The situation that I and others of the “Peter Pan” generation have found ourselves in is not our fault. If we are to be grouped into the category of the “lost boys (and girls)” then I will counter that categorization by going as far as saying that it was the pirates that put us here. Yes, the pirates. The Captain Hooks and Smees in business suits that robbed us of the futures we rightfully earned, but whose rewards we will probably never reap. We didn’t collapse the world economy through our reluctance to grow up or work. We just happened to be the generation that would face the consequences of “other people’s” economic irresponsibility. We have no choice now but to run under the wings of our mothers, who were right in their inclinations to be overly protective of us.

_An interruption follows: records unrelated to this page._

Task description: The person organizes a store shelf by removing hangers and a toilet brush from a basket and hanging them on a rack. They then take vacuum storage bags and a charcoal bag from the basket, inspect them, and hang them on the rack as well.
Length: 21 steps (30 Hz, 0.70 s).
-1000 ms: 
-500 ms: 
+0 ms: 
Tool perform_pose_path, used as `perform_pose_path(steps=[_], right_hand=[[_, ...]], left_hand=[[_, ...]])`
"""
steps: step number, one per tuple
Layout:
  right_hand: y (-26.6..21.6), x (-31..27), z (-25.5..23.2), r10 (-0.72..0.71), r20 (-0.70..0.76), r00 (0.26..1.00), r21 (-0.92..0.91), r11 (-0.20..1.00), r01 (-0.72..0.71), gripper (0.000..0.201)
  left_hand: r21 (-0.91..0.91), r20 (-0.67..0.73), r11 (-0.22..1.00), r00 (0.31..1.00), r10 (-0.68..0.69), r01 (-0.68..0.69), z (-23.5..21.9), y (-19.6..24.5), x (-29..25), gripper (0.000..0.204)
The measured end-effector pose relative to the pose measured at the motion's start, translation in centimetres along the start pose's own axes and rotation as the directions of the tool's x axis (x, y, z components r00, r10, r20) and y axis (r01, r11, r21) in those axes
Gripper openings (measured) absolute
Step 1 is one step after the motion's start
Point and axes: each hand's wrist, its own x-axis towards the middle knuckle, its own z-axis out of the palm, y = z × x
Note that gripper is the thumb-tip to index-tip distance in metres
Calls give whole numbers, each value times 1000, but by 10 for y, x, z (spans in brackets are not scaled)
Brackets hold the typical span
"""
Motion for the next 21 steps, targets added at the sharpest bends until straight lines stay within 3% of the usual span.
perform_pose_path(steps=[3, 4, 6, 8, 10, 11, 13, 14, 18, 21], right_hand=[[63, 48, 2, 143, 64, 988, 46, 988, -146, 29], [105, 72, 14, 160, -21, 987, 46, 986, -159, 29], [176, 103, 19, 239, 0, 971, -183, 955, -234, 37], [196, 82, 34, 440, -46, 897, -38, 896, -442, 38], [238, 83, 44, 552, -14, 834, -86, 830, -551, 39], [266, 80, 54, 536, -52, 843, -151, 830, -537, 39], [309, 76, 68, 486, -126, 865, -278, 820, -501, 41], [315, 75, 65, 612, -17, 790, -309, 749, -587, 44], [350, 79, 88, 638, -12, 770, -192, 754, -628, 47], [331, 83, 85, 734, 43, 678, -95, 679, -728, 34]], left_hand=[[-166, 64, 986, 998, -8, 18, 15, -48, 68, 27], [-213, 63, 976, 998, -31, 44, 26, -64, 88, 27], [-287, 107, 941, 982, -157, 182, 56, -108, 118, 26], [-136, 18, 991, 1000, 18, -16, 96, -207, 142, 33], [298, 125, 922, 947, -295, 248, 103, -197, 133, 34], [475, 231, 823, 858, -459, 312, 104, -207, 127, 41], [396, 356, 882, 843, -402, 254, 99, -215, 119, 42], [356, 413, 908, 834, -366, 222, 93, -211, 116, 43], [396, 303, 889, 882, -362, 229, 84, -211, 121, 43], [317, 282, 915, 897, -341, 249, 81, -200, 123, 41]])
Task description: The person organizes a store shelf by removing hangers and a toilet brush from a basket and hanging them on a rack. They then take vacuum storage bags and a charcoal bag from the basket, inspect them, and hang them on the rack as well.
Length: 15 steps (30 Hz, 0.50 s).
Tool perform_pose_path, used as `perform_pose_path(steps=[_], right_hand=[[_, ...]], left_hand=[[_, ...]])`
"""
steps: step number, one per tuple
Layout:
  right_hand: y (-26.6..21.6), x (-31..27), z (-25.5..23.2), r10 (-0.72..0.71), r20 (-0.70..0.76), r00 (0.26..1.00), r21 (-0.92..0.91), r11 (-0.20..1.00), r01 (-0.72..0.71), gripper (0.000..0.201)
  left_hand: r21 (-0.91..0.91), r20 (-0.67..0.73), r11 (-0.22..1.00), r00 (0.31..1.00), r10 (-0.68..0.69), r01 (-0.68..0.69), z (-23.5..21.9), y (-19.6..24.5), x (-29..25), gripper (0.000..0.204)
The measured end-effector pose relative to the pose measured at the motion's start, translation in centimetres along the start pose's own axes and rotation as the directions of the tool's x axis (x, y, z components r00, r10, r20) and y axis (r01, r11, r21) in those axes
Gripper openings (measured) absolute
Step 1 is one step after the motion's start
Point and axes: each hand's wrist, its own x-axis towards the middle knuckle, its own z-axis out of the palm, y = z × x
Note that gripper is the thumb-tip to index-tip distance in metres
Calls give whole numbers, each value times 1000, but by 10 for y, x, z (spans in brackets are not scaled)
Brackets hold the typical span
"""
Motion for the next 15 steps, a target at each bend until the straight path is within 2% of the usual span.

    In Peter Pan, the children ask Mrs. Darling “Can anything harm us, mother, after the night-lights are lit?" Mrs. Darling, with all the comfort and faith of a mother, replies “Nothing, precious, they are the eyes a mother leaves behind her to guard her children.” As I drive home with my mother from a successful, yet for all intents and purposes, lackluster and disappointing interview, I feel more pity for her than myself. She came of age in an era where one could maintain a single job throughout their whole lives, buy a house, start a family, provide that family with stable health care, and even send the children to college on one good salary. She abandoned her dreams of being a distinguished anthropologist so that her children would be able to earn some form of distinction to lead more prosperous, dignifying, and fulfilling lives, she gave up her dreams so that we would be protected. As we get back onto traffic-filled route 78, underneath my mother’s muttered cursings of how people act like animals on the road, I come to realize that the contractual position I had just signed my name onto, the guarantee of no health care or job security I quickly agreed upon, is as disappointing to her as it is to myself. As much as I struggled to achieve some form of academic and the hoped-for subsequent economic success, her trials to make sure that I could gain something better quickly overshadow my own. My mother was right in her fears when she would not allow me to cross the street on my own, because she knew when I didn’t that the world is full of pirates, waiting to snatch her children up and rob her nest of life’s adventures. These are the pirates waiting to pigeon hole us into a different type of "Never Never Land": a land where we are never allowed to grow up because of the economic crimes they have committed, we are never allowed to self actuate, and the dreams of our parents to create a better future for their children are never realized.